Today, his title is Executive Vice President and he has had almost every title at Brown short of President. Carey is a 1991 graduate of Brown and has never left College Hill.
While Brown’s President Christine Paxson — who is functionally invisible in Rhode Island — is managing alumni affairs and fundraising, Carey is influencing almost everything in Rhode Island.
Top Raimondo Appointment
Nicole Alexander-Scott - MD, MPH, and rock star in the making. As Director of the Rhode Island Department of Health, she is fast developing a reputation as someone in the Raimondo Administration who can get things done. Her counsel and leadership on developing a strategy on opioid addiction has been widely been lauded.
In addition, she has handled the mundane - from beach closings to food recalls - with competency. An expert in infectious disease, it may be time for her to become a strong leader on Zika.
Ronald Machtley - Bryant University's President rightfully deserves to be on a lot of lists, but what few understand is that Machtley’s influence extends far beyond Bryant’s campus in Smithfield. Machtley could make this list as a business leader or as a political force as much as for education.
Machtley is recognized for transforming Bryant University from a financially struggling regional college to a university with a national reputation for business.
Machtley serves on Amica’s Board and the Rhode Island Foundation, and also serves on the Board of Fantex Brands.
Larry Purtill - While Bob Walsh gets the face time as the Executive Director in the media for the NEA of Rhode Island, NEARI President Purtill tends to be the inside man who gets things done.
The teachers' largest union is formidable, but is still reeling from the beat down it took when Gina Raimondo’s pension reform cut the benefits of teachers disproportionately over other employee groups.
Make no mistake about it - not much happens in education in Rhode Island without Purtill's sign-off.
Mim Runey - While Rhode Islanders wait, and wait some more, for development on the 195 land, Johnson and Wale's University's Runey is watching it come to fruition, as JWU is set to open the first completed building on the former Interstate on September 1, when it will host a ribbon cutting for its John J. Bowen Center for Science and Innovation.
Under Runey, JWU continues to establish its foothold as one of the country's top schools for culinary training. Now Runey will oversee the addition of the new building on the old 195 which will house the university's School of Engineering and Design and its biology program.
In 2015, students from the School of Engineering & Design participated in the construction of the Holocaust Memorial on South Main Street, a collaboration between the Jewish Alliance of Greater Rhode Island and the Holocaust Education Resource Center of Rhode Island.

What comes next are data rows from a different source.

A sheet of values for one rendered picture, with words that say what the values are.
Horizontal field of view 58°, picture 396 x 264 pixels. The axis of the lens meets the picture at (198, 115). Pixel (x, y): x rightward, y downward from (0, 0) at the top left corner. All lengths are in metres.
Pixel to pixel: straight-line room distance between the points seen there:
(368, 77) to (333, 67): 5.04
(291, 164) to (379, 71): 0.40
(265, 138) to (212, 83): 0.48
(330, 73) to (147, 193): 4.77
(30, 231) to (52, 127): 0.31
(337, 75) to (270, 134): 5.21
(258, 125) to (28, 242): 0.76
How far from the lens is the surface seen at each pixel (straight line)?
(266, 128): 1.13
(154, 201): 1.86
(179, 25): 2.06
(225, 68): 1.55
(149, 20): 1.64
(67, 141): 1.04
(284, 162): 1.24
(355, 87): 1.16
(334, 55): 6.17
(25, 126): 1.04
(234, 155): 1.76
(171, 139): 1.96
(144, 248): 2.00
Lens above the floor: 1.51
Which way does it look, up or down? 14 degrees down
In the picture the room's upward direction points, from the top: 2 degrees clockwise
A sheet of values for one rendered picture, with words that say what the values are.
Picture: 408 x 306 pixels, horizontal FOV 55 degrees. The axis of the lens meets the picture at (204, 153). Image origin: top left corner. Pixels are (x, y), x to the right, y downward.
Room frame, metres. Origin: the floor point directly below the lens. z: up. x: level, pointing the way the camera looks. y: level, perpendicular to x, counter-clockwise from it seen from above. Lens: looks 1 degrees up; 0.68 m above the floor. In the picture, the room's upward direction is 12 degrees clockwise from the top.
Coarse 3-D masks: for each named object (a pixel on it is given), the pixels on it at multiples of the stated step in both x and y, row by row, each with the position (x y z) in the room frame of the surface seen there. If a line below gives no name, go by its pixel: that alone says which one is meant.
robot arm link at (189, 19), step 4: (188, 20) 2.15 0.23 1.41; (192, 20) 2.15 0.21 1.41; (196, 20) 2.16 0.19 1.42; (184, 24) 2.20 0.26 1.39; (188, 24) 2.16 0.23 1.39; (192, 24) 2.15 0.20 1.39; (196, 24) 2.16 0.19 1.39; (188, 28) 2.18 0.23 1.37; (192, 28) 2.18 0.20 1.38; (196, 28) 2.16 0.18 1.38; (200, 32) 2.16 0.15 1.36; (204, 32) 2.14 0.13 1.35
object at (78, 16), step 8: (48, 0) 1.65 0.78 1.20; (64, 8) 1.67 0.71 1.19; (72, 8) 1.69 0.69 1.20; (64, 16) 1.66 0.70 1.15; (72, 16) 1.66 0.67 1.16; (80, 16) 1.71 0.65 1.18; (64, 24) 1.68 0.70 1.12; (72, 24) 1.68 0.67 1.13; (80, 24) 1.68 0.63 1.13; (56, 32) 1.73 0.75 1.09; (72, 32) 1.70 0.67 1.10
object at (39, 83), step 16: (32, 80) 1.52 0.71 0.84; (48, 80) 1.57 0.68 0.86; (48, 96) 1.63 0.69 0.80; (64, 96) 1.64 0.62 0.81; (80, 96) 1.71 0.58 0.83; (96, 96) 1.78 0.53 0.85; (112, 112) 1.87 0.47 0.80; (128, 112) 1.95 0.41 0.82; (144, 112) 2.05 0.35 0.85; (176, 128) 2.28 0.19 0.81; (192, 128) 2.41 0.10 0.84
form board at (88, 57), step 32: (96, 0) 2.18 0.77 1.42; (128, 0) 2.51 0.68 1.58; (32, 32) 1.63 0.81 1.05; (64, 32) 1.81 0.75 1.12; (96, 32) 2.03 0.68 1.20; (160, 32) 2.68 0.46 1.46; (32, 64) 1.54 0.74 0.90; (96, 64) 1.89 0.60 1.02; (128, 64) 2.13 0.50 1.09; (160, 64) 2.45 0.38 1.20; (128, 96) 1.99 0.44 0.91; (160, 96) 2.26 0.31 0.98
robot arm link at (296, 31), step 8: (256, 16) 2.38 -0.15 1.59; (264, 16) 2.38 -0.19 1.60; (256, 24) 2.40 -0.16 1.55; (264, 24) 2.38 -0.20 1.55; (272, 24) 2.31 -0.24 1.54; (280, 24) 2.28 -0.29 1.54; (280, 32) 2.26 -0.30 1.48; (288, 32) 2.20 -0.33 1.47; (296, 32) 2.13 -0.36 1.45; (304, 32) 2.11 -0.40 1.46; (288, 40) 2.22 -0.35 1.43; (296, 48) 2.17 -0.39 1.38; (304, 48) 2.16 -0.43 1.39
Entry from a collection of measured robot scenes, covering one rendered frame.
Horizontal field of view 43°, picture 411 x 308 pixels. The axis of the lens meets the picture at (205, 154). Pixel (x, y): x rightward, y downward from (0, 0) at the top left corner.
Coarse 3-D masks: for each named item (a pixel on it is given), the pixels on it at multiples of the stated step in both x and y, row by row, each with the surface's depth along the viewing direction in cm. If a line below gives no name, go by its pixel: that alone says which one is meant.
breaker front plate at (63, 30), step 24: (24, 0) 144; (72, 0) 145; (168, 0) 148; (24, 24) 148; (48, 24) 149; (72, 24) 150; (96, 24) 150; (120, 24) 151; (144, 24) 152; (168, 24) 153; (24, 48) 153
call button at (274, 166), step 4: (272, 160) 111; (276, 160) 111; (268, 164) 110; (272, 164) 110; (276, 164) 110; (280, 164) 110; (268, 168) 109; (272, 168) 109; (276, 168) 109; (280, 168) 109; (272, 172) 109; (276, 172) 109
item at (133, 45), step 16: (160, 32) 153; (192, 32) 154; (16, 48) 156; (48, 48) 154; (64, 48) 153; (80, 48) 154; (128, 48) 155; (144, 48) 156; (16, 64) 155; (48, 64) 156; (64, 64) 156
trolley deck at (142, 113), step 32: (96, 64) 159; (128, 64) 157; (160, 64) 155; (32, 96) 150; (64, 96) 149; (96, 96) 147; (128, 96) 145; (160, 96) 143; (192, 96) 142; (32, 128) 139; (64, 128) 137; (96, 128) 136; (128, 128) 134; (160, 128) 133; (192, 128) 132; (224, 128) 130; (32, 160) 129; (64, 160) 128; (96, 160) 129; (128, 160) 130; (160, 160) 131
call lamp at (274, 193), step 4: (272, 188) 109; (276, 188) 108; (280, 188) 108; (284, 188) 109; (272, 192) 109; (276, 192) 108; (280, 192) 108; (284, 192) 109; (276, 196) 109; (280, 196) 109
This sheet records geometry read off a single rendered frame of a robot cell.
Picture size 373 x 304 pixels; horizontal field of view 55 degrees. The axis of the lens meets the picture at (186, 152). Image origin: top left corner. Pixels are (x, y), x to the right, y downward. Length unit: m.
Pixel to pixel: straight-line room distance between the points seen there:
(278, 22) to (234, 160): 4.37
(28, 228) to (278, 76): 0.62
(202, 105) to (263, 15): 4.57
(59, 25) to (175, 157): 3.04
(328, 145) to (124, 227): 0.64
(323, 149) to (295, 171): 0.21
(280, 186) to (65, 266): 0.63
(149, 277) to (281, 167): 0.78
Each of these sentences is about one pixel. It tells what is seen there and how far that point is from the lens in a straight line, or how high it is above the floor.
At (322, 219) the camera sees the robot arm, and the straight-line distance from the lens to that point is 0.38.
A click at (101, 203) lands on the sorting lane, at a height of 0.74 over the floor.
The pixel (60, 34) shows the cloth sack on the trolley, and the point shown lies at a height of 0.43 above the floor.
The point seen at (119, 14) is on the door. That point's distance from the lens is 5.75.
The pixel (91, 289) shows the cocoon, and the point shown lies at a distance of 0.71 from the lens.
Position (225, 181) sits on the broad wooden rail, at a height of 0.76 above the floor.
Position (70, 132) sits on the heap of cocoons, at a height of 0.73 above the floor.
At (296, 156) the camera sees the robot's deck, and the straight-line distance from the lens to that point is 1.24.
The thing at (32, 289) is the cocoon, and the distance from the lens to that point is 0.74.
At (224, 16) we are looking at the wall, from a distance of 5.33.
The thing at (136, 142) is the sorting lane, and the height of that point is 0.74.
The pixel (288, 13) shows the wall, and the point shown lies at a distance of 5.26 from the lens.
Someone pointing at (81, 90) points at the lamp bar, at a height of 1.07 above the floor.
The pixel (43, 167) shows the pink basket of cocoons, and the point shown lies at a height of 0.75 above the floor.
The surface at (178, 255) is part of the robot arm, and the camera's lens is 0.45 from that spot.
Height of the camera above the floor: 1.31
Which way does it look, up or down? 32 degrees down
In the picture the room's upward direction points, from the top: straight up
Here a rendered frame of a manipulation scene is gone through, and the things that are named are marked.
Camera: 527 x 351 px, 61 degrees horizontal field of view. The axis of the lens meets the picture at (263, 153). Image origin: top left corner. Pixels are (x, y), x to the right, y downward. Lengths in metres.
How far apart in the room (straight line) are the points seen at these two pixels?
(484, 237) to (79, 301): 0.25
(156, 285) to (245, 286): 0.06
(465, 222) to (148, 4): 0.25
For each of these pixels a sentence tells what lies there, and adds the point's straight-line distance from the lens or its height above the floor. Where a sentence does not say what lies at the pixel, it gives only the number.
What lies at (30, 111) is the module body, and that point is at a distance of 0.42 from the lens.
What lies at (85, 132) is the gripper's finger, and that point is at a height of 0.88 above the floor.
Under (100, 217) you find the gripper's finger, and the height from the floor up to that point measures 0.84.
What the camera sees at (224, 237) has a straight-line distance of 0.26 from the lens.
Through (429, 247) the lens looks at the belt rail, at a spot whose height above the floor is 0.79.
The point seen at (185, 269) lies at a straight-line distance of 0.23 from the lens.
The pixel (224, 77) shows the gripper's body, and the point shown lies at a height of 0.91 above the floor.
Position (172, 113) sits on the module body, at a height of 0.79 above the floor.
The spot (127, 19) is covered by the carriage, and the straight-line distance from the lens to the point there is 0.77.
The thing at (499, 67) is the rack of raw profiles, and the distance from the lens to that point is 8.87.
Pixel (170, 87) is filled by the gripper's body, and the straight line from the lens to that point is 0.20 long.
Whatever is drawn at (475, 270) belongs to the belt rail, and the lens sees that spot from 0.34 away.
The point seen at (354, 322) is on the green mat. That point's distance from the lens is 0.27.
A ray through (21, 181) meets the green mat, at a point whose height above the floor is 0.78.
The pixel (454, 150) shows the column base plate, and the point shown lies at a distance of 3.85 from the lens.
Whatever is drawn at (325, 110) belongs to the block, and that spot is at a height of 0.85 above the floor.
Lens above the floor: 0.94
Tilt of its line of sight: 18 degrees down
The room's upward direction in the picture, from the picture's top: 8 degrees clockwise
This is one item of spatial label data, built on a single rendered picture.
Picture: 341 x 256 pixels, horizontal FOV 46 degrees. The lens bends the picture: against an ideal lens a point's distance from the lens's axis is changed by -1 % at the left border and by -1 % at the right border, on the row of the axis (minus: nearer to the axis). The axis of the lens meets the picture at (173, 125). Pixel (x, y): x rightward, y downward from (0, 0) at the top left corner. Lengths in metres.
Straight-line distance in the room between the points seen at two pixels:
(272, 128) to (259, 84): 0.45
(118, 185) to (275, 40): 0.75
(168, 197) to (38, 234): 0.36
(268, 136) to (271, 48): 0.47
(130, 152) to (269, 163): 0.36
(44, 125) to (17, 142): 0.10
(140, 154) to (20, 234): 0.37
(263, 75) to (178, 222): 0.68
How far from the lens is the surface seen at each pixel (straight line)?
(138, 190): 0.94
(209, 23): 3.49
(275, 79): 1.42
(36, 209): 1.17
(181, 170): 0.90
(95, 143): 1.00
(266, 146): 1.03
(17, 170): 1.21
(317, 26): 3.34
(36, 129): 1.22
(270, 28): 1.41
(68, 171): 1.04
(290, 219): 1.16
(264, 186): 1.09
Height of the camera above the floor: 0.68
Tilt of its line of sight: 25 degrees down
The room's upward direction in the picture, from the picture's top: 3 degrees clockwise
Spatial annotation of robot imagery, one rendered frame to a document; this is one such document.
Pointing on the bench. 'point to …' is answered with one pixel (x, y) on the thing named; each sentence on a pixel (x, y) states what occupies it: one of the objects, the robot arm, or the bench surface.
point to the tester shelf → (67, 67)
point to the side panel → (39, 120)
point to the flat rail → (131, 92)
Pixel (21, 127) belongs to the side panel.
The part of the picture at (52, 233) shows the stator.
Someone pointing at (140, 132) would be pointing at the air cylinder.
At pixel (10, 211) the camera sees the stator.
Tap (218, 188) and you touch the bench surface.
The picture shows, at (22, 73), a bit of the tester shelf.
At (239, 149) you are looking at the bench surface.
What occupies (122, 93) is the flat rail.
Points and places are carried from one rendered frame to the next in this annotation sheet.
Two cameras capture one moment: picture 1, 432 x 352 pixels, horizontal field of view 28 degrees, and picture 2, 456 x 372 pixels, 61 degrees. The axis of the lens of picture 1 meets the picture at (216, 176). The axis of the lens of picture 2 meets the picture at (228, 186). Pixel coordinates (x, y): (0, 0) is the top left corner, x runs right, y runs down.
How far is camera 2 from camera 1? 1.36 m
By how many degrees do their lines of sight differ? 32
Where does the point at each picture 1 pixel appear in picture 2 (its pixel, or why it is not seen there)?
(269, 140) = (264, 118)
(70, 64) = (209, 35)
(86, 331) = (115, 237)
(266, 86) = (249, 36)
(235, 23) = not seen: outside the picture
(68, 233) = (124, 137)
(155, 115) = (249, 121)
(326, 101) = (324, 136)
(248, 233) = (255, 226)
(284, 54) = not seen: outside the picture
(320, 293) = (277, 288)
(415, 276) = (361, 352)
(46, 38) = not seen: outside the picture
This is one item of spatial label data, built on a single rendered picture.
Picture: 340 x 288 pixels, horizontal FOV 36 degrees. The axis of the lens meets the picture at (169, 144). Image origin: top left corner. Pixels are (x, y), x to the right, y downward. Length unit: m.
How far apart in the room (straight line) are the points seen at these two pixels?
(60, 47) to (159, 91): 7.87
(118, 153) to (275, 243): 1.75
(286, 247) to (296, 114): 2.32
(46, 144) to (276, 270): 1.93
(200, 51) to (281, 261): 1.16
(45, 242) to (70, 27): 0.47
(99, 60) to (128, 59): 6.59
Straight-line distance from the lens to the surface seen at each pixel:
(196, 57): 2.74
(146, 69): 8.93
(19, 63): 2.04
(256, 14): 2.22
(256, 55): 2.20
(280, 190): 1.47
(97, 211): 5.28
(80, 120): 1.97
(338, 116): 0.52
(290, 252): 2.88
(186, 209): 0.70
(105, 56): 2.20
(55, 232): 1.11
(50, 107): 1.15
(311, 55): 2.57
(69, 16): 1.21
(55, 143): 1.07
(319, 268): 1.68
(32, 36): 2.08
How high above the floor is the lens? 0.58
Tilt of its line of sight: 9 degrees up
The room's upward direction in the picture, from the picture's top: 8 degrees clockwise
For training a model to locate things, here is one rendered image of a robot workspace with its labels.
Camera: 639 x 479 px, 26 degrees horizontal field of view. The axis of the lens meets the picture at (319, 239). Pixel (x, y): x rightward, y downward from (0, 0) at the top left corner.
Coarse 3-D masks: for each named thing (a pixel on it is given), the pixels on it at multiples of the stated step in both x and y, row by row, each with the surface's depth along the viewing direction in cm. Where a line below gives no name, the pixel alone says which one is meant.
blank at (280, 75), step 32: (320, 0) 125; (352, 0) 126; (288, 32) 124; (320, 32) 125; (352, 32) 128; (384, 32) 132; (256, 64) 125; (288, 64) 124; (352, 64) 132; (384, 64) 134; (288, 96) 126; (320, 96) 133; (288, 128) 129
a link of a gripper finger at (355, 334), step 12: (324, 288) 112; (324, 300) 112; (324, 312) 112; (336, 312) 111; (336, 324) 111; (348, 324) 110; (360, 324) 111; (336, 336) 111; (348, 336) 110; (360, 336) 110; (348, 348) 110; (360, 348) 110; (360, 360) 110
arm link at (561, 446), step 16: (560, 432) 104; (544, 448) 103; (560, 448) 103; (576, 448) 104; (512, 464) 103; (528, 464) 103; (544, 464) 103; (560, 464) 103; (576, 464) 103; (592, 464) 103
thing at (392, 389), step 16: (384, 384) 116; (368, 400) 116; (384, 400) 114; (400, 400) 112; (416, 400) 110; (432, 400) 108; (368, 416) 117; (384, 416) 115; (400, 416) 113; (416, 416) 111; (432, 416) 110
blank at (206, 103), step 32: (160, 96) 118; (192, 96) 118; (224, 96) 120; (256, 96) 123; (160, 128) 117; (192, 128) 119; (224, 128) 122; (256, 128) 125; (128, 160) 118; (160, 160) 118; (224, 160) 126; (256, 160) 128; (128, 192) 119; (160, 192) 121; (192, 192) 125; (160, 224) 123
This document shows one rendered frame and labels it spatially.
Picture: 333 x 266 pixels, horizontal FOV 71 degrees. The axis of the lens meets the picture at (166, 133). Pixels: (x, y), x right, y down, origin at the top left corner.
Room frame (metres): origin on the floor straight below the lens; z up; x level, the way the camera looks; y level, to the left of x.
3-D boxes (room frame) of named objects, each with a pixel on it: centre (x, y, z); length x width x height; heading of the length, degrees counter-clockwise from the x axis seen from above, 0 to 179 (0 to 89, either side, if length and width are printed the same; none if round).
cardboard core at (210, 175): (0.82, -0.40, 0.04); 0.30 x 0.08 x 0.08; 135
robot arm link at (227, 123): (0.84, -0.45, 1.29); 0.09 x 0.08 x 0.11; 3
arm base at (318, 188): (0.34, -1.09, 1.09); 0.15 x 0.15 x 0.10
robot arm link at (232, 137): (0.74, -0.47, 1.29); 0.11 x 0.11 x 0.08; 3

A true community partner in every sense, JWU under Runey's watchful eye is expanding to an even greater presence in Providence.
Chairman of the Board
Edwin J. Santos - The former banker is Chairman of the Board of CharterCare, after having been a top executive at Citizens Bank. He has been a board leader for Crossroads, Washington Trust, Rocky Hill School -- you name it and Santos has helped to lead it.
His best work to date just might be at CharterCare, where he has helped the once fledgling hospital (Roger Williams Medical Center) into a growing hospital system.
Weber Shill - He serves as the Chief Executive Officer of University Orthopedics, or in other words, dozens and dozens of oh-so-confident docs.
Shill has a background in Engineering and a Masters in Business Administration from the Whitemore School at the University of New Hampshire. Experienced in managing medical groups, but this group is big and influential.
Timothy Babineau - President and CEO of Lifespan, Rhode Island's biggest healthcare organization, where financial challenges make the job that much more complicated.
Now, the critics (GoLocalProv included) are raising concerns about the multi- billion dollar organization's refusal to make any contribution to the City of Providence. Lifespan is like General Motors, big and hard to innovate the organization.